Matplotlib makes use of many general-purpose GUI toolkits, such as wxPython, Tkinter, QT, etc., in order to provide object-oriented APIs for embedding plots into applications. John D. Hunter was the person who originally wrote Matplotlib, and its lead developer was Michael Droettboom. One of the free and open-source Python library which is basically used for technical and scientific computing is Python SciPy. Matplotlib is widely used in SciPy as most scientific calculations require plotting of graphs and diagrams.
Python(Matplotlib) vs. MATLAB
Python Programming | MATLAB |
It is an open-source programming language, free to use. | MATLAB is a commercial platform. Hence, it is not free. |
Matplotlib is more flexible and capable for plotting. | Plotting is comparatively not as flexible and capable as Python plotting. |
Python provides a large number of libraries to work with. | It is tricky to add libraries and work with them in MATLAB. |
Python is an easy-to-read and powerful programming language. | MATLAB is not as powerful as Python. |
Matplotlib plotting is faster in Python. | Plotting of data in MATLAB requires time and effort. |
Integrated development environment (IDE) needs to be added, additionally. | IDE will be provided within the MATLAB environment. |
Code can be used in multiple systems. It is portable. | Code portability is restricted. |
Namespace is supported in Python. | Core of MATLAB does not support namespace. |
Syntax of Matplotlib Python with a Basic Example
Importing matplotlib.pyplot as pltPyplot is basically used for plot or figure manipulation.
Matplotlib.pyplot enables Python Matplotlib to operate just like MATLAB. Lets see How to import matplotlib in python.
Python Matplotlib Example:
plt.plot([1,1])
plt.plot([2,2])
plt.plot([3,3])
The graph can be used to plot three straight lines. We make this possible by using the plotting library, Matplotlib.

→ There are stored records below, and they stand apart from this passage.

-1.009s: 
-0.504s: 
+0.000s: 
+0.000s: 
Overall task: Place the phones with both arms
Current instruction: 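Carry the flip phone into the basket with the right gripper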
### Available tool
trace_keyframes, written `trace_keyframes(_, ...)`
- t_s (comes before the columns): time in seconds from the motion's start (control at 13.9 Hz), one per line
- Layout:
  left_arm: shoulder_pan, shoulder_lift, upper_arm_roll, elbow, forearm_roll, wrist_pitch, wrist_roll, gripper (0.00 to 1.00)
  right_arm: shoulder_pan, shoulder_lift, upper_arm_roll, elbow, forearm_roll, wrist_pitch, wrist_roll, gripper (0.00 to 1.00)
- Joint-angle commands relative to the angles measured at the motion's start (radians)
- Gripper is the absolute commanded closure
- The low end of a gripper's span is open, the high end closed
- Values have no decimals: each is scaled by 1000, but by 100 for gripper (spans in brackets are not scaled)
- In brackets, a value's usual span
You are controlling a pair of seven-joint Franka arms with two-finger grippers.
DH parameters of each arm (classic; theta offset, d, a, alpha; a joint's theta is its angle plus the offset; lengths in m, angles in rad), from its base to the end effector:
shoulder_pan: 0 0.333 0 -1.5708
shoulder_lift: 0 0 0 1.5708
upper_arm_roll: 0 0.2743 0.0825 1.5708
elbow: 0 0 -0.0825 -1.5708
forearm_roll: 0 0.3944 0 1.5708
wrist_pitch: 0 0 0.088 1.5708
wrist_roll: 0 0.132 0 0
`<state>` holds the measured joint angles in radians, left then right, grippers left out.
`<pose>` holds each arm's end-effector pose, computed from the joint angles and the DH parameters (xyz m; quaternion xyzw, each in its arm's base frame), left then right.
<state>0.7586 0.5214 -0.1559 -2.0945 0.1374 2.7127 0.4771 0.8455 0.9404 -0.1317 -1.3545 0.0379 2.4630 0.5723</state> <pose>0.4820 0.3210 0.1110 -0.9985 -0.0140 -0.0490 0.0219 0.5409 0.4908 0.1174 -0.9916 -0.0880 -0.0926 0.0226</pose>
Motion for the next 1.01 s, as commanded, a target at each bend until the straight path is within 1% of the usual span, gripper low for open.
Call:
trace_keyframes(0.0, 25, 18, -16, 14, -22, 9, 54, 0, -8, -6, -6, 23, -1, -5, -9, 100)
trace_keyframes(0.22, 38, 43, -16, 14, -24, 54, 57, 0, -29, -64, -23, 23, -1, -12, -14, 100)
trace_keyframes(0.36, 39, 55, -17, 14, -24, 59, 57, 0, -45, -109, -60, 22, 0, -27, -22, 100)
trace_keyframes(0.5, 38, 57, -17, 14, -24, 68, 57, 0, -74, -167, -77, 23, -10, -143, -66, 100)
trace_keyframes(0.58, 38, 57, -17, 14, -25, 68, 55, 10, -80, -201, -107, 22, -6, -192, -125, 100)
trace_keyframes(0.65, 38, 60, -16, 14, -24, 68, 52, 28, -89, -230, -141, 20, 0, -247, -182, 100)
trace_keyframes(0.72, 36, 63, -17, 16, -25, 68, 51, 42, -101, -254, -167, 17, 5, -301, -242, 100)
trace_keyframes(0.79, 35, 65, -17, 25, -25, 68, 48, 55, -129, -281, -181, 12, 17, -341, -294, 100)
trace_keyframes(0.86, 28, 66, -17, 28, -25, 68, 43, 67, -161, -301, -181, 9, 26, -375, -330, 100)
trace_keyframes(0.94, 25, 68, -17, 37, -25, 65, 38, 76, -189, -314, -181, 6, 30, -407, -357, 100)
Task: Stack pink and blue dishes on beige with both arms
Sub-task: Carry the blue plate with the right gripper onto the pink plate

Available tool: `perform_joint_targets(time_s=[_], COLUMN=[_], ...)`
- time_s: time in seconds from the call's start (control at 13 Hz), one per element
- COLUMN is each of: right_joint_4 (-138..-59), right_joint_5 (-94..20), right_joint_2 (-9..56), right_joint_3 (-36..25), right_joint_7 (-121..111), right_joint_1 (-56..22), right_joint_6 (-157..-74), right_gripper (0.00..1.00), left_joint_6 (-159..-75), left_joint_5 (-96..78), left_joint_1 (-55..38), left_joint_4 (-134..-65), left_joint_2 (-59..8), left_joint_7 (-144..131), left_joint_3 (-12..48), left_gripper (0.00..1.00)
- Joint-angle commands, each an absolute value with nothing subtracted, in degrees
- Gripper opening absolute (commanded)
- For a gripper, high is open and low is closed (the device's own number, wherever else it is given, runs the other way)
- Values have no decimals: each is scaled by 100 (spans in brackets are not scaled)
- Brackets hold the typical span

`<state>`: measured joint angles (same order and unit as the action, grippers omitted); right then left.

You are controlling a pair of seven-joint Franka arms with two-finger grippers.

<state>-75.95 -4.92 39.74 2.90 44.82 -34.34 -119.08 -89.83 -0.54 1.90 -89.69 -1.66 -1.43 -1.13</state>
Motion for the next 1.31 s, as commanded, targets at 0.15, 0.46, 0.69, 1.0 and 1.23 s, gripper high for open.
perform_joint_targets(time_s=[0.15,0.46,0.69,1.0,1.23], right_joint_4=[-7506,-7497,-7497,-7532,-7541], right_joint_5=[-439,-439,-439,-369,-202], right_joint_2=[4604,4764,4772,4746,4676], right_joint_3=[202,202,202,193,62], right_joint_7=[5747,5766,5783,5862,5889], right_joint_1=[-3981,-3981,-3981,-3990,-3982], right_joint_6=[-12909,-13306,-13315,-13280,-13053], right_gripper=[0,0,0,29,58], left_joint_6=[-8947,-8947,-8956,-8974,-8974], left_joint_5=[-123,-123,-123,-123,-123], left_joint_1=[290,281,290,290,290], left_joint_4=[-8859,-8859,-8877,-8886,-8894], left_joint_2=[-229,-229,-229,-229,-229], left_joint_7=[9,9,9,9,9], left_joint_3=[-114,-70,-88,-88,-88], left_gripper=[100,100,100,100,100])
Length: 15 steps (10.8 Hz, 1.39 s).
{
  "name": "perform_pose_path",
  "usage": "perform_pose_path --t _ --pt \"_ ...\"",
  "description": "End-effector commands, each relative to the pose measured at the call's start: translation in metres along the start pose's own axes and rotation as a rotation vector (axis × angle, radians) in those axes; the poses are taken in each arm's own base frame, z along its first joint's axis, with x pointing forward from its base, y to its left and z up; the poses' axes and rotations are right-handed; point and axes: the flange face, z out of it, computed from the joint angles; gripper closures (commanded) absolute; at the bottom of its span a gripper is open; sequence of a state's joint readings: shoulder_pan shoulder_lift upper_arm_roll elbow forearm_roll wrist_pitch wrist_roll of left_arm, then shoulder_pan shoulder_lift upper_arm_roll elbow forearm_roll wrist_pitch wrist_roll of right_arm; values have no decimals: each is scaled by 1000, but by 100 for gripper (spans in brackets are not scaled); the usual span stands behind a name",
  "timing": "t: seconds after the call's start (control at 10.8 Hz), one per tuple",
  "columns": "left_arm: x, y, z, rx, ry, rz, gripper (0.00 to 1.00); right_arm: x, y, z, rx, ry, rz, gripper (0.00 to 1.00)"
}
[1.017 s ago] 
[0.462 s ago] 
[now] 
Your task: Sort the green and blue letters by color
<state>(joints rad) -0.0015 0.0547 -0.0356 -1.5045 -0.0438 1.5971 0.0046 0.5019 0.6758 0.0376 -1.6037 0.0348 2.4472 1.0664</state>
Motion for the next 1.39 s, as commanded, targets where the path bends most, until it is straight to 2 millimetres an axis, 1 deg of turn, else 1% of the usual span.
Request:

Watch this Python Interview Questions video
Common Terminologies
- Plot: It is an illustration that can be represented using a graph.
Import numpy as np
plt.plot([1,1])
When we take the plot parameters as [1,1], we get the above represented plot as the output.
- Figure: It is a diagram or a shape that can be formed by a collection of plots in different dimensions.
Example for figure():
import numpy as np
plt.figure(1)
plt.plot([1,1])
plt.figure(2)
plt.plot([1,2])
Figure(1) helps print the first graph with plot([1,1]), and figure(2) helps print the second graph with plot([1,2]).
- Label: It is used to add labels or names to respective x and y axes.
- Title: It is used to display the title of the graph.
Example for label() and title():
import matplotlib.pyplot as plt
plt.plot([1,2,1,2])
plt.title(‘GRID REPRESENTATION’)
plt.xlabel(‘X-axis’)
plt.ylabel(‘Y-axis’)
In the above graph, the horizontal axis is labeled as ‘X-axis’ and the vertical axis is labeled as ‘Y-axis’, and the title is displayed as ‘GRID REPRESENTATION’.
- Grid: It is a collection of objects and functions which is concerned with 3-dimensional data.
Example for grid():
import matplotlib.pyplot as plt
plt.plot([1,2,1,2])
plt.xlabel(‘X-axis’)
plt.ylabel(‘Y-axis’)
plt.grid()
A grid-based representation is displayed in the above output, and it helps locate specific regions in the graph.
6. Subplot: A subplot() function can be called to plot multiple plots in the same figure.
Example for subplot():
import numpy as np
plt.subplot(2,1,1)
plt.plot([1,4])
plt.subplot(2,1,2)
plt.plot([2,2])
The above representation explains how subplots are obtained and how two subplots are plotted in the same figure.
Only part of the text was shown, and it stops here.